* Extracted material *
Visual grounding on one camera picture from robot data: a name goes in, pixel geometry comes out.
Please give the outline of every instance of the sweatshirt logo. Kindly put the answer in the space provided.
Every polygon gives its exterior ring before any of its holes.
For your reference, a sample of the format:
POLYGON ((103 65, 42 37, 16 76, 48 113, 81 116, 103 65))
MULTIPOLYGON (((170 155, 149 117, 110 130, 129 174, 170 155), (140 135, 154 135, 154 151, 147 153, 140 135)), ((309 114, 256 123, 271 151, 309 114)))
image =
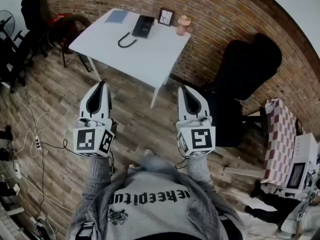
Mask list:
POLYGON ((110 208, 108 210, 107 217, 108 221, 111 222, 114 226, 116 226, 123 225, 128 219, 128 214, 126 213, 125 209, 116 211, 110 208))

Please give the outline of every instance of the blue notebook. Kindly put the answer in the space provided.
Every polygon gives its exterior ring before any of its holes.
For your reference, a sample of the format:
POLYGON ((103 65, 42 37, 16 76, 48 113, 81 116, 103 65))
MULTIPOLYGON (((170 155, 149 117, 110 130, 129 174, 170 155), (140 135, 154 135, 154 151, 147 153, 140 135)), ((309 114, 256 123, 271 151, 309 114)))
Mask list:
POLYGON ((114 10, 104 23, 121 24, 127 16, 127 10, 114 10))

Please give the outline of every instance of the black office chair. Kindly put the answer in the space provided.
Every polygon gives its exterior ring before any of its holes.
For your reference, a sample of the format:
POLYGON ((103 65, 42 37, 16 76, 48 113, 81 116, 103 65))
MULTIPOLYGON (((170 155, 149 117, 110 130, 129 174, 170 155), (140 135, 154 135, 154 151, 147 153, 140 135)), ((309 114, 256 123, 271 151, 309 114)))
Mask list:
MULTIPOLYGON (((87 28, 90 22, 81 15, 66 16, 56 21, 47 32, 49 45, 62 54, 63 66, 66 68, 65 54, 73 54, 69 45, 87 28)), ((76 53, 85 69, 90 72, 81 54, 76 53)))
POLYGON ((214 81, 199 90, 208 101, 217 147, 239 146, 244 134, 243 122, 261 123, 261 133, 268 134, 265 109, 259 109, 260 116, 243 116, 238 100, 248 99, 276 74, 281 62, 279 47, 261 33, 255 35, 253 43, 234 40, 227 45, 214 81))
POLYGON ((39 49, 43 57, 47 57, 44 46, 47 42, 48 26, 46 21, 41 17, 40 0, 22 0, 21 13, 24 18, 25 26, 29 32, 25 36, 22 36, 22 30, 19 31, 13 41, 16 41, 19 38, 26 44, 28 43, 32 50, 31 59, 37 54, 39 49))
POLYGON ((0 82, 9 83, 10 92, 14 93, 16 79, 18 79, 23 86, 26 85, 26 82, 20 76, 20 73, 26 68, 23 57, 26 57, 29 53, 25 55, 27 50, 21 46, 19 50, 20 53, 17 54, 13 50, 13 47, 11 46, 11 40, 9 39, 9 37, 7 37, 5 40, 0 38, 0 54, 2 55, 0 59, 0 82), (13 66, 11 71, 7 68, 8 64, 13 66))

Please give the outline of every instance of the white cable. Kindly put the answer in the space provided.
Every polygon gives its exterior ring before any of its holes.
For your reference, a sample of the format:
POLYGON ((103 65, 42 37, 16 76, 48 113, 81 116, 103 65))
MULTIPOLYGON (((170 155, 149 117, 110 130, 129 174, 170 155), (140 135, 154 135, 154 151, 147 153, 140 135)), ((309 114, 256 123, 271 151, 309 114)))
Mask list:
POLYGON ((36 158, 37 155, 38 155, 38 149, 37 149, 37 144, 36 144, 36 133, 37 133, 37 135, 38 135, 38 137, 39 137, 39 133, 42 132, 42 131, 44 131, 44 130, 46 130, 46 129, 48 129, 48 128, 50 127, 50 125, 51 125, 51 114, 50 114, 49 112, 44 112, 44 113, 42 113, 42 114, 38 117, 38 119, 36 120, 35 130, 34 130, 34 134, 33 134, 33 141, 32 141, 31 147, 30 147, 30 155, 31 155, 32 158, 36 158), (39 121, 39 119, 40 119, 43 115, 45 115, 45 114, 48 114, 49 117, 50 117, 49 125, 48 125, 46 128, 41 129, 41 130, 38 131, 38 130, 37 130, 37 129, 38 129, 38 127, 37 127, 37 126, 38 126, 38 121, 39 121), (32 155, 32 147, 33 147, 33 145, 35 146, 35 155, 34 155, 34 156, 32 155))
POLYGON ((56 233, 54 232, 54 229, 52 228, 51 224, 49 223, 49 220, 46 219, 46 223, 48 223, 51 231, 52 231, 52 234, 53 234, 53 240, 56 240, 56 233))
POLYGON ((0 171, 0 173, 3 173, 3 172, 5 172, 5 171, 8 170, 8 169, 9 169, 9 166, 7 166, 4 170, 0 171))
POLYGON ((34 140, 35 140, 34 133, 33 133, 31 130, 28 130, 28 131, 26 132, 26 134, 25 134, 23 147, 22 147, 19 151, 17 151, 16 153, 14 153, 13 156, 12 156, 12 160, 13 160, 13 161, 15 160, 15 155, 18 154, 19 152, 21 152, 22 150, 24 150, 24 148, 25 148, 25 146, 26 146, 27 136, 28 136, 28 133, 29 133, 29 132, 32 134, 32 137, 33 137, 32 143, 34 142, 34 140))
POLYGON ((50 200, 51 202, 54 202, 56 205, 60 206, 61 208, 67 210, 68 212, 73 213, 72 210, 64 207, 63 205, 57 203, 56 201, 52 200, 50 197, 48 197, 46 194, 44 194, 35 184, 33 184, 31 181, 29 181, 25 176, 22 175, 22 178, 24 178, 28 183, 30 183, 36 190, 38 190, 42 195, 44 195, 48 200, 50 200))

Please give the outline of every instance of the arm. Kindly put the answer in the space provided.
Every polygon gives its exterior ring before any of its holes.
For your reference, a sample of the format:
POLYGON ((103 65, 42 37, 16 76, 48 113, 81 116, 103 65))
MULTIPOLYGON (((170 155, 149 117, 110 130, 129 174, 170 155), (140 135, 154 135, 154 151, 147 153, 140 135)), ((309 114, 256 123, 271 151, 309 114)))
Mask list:
POLYGON ((295 240, 299 240, 302 235, 302 225, 301 221, 296 222, 296 230, 295 230, 295 240))
POLYGON ((320 204, 320 196, 316 196, 314 199, 312 199, 312 205, 317 206, 320 204))
POLYGON ((90 158, 89 176, 86 180, 82 201, 73 213, 70 227, 86 220, 86 211, 97 194, 111 183, 109 159, 90 158))
POLYGON ((207 158, 208 155, 199 155, 189 158, 186 171, 187 175, 208 194, 216 191, 210 177, 207 158))

* Exercise objective *
Copy, from the material above, each line in which the string "answer" occurs.

* Written response *
Please give the outline of every instance of the sweatshirt logo. Kindly put the answer in the space provided.
Please give the outline of every instance of the blue notebook. Kindly put the answer in the space provided.
Please give the outline of every instance of the black office chair. Kindly put the answer in the space provided.
Please give the outline of every instance of the white cable. Kindly put the answer in the space provided.
Please give the outline of every instance of the arm. Kindly put the answer in the space provided.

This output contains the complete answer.